In der Sprechstunde

»Was ist nur mit Ihnen geschehen?«, fragte der Arzt, indem er seine Brille zurechtrückte.
»Ich habe mich in einen Kürbis verwandelt«, sagte der Kürbis. 
»So so.«
»Ja. Mit mir verhält es sich so, dass ich es mit der Ungeduld überhaupt nicht mehr aushalten konnte, weshalb ich mich plötzlich eines Tages verwandelte.«
»Aha.«
»Das Leben als Kürbis ist aber keineswegs besser.
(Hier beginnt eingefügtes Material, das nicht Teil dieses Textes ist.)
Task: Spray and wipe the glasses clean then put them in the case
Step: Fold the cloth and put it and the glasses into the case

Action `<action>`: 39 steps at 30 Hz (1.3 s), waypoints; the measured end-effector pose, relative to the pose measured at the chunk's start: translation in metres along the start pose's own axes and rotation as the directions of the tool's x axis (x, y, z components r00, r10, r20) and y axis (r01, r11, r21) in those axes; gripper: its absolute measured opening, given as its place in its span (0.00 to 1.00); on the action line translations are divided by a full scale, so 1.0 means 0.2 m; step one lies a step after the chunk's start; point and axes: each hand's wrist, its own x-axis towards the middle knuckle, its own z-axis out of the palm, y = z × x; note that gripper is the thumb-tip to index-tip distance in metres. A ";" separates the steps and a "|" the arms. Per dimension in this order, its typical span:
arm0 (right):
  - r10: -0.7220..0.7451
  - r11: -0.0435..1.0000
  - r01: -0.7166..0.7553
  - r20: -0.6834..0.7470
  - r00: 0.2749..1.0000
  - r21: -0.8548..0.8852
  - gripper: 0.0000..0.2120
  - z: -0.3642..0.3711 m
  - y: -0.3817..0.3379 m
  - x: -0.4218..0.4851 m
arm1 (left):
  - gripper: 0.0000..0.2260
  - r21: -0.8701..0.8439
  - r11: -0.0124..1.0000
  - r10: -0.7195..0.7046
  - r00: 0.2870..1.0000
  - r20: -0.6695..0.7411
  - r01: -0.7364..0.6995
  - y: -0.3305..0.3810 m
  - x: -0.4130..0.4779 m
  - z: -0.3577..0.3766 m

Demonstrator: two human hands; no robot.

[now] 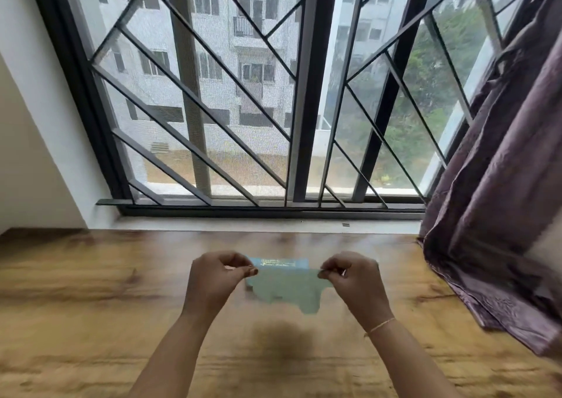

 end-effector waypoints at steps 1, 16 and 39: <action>-0.039 0.999 0.038 -0.030 0.999 -0.035 0.11 0.00 0.00 0.00 | 0.09 -0.011 1.000 0.010 1.000 -0.001 -0.010 0.00 -0.01 -0.01; 0.111 0.994 -0.108 0.459 0.882 -0.033 0.19 0.17 0.25 -0.43 | 0.05 0.293 0.941 -0.296 0.832 0.469 0.170 -0.37 -0.25 0.07; 0.187 0.949 -0.020 0.511 0.839 -0.314 0.13 0.39 0.27 -0.03 | 0.10 0.340 0.893 -0.313 0.950 0.002 0.293 -0.45 -0.04 0.21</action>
Weil ich zuvor in der Liebe und im Leben stets zu schnell oder voreilig handelte und die Menschen sich bedrängt und auch überfordert fühlten, bin ich nun natürlicherweise bewegungslos, um Schaden von mir und anderen abzuwenden. Davon versprach ich mir eine lebenswerte Zukunft. Aber das trifft leider nicht zu.«
»Sicher nicht, Kürbis.«
»Ich bin also zu Ihnen gekommen, weil ich nun ratlos und verzweifelt bin. An mein voriges Leben ist nicht zu denken, aber dieses hier entspricht gar nicht meinen Vorstellungen. Herr Doktor, warum muss ich stets in höchster Ungeduld und Entfernung zur Liebe leben?«
»Weil Glück und Unglück auch für Kürbisse unumstößlich bleiben«, antwortete der Arzt gereizt aber wohlwollend und ließ den Patienten aus dem Zimmer schaffen, während dessen Tränen den Teppichboden orange färbten.